Comprised of the following: "banana", "banana", "banana"

Algorithm should run in O(mn) time where m is the size of the string we are looking for and n is the size of the string we are looking in.

def subsequence_count(needle, haystack):
    """Your code here"""
    pass

print(subsequence_count("an", "banana")) # Should print 3
print(subsequence_count("an", "trans-Panamanian banana")) # Should print 25



RE: [Discussion] Re. Substring counting - Gribouillis - Jan-22-2018

Here is a version
import unittest as ut
import re

def subsequence_count(needle, haystack):
    if len(needle) == 1:
        return haystack.count(needle)
    elif len(needle) > 1:
        a, b = needle[0], needle[1:]
        result = 0
        for mo in re.finditer(a, haystack):
            result += subsequence_count(b, haystack[mo.end():])
        return result
    else:
        raise ValueError(('Non empty string expected, got', needle))

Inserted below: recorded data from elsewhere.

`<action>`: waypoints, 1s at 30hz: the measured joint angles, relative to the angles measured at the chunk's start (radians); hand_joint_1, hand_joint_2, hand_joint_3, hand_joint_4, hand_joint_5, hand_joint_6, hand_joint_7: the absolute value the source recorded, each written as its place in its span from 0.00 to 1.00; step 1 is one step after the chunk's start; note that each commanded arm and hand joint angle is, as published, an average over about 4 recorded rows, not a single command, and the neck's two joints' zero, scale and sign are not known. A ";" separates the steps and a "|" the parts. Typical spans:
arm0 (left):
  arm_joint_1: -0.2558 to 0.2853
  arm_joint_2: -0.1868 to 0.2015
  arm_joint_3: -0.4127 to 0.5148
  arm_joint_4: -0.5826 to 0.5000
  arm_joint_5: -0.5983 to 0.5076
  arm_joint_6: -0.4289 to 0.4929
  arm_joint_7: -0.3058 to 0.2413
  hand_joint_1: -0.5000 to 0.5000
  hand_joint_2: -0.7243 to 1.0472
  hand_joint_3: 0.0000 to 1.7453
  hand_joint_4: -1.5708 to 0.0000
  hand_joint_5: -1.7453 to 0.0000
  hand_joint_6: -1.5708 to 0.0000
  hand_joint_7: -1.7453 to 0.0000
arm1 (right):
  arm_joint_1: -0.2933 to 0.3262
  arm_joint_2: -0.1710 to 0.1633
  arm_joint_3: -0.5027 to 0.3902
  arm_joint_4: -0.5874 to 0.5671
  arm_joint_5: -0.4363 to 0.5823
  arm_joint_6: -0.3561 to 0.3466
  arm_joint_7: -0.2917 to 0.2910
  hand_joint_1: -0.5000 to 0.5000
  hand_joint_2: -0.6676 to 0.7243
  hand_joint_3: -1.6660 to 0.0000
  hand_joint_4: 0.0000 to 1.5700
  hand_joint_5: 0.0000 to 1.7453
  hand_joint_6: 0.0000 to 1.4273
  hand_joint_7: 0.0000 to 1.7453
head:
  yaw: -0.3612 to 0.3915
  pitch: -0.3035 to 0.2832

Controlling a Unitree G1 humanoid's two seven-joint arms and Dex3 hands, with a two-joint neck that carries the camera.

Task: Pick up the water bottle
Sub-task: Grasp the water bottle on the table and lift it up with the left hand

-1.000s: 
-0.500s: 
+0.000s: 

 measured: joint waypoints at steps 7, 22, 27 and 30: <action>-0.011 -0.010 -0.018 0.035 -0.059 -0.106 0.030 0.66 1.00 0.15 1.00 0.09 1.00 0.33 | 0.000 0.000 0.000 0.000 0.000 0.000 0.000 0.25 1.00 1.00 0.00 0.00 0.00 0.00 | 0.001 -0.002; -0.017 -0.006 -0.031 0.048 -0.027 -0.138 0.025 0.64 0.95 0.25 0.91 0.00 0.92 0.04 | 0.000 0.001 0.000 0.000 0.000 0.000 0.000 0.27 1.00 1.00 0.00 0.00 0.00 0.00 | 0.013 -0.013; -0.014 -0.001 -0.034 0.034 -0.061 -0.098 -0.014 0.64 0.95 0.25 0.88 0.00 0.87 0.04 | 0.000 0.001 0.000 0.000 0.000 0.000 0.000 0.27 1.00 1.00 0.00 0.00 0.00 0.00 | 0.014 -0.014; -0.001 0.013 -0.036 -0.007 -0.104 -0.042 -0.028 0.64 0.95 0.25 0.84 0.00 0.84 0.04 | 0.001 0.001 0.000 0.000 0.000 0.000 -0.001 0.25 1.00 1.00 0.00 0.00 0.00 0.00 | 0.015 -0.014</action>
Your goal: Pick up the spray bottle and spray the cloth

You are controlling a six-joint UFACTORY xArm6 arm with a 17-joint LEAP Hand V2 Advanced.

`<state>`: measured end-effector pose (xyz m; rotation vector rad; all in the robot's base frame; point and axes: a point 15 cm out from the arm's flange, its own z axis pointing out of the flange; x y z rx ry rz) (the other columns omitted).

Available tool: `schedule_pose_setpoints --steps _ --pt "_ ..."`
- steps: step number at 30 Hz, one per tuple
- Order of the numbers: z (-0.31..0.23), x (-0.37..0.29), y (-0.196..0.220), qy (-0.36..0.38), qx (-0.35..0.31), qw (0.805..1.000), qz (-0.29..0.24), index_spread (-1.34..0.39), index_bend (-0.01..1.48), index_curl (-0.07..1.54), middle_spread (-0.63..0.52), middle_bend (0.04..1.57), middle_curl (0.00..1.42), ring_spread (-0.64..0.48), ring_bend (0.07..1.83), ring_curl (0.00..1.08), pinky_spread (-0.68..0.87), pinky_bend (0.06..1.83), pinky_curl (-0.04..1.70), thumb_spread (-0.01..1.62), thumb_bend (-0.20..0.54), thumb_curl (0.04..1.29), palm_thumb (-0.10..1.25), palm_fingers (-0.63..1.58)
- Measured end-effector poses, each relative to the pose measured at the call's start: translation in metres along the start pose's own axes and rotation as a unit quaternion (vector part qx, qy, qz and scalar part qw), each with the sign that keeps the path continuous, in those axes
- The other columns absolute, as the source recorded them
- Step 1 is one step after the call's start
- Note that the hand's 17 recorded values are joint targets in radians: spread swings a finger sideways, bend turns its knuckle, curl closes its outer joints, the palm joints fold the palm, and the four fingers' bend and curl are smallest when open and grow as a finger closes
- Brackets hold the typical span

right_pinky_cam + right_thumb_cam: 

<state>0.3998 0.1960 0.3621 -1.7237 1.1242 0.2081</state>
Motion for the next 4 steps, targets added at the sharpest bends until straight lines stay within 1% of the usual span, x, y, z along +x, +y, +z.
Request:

class TestSubsequence(ut.TestCase):
    def test_banana(self):
        n = subsequence_count('an', 'banana')
        self.assertEqual(n, 3)
        
    def test_panama(self):
        n = subsequence_count('an', 'trans-Panamanian banana')
        self.assertEqual(n, 25)

if __name__ == '__main__':
    ut.main()



RE: [Discussion] Re. Substring counting - Mekire - Jan-22-2018

That's pretty neat. Your recursive approach hurts my head.
I have trouble analyzing the runtime of recursive algorithms like this.

I want to say that it is O(n^m) but I'm not positive.
I base this on the idea that a run of size m,n takes:
T(m,n) = O(n) * T(m-1, n-1)
Not particularly confident in that though.

I did add a particularly pathological test however, and yours doesn't seem to manage it in a reasonable time
Output:
... ---------------------------------------------------------------------- Ran 3 tests in 346.731s
My approach went the dynamic programming route.

T[i, j] is the number of times needle[:i+1] occurs as a subsequence of haystack[:j+1] where T is our dynamic programming table.
This leads to the recursive problem definition:
T[i,j] = T[i,j-1] + T[i-1,j-1] if needle[i] == haystack[j] else T[i,j-1]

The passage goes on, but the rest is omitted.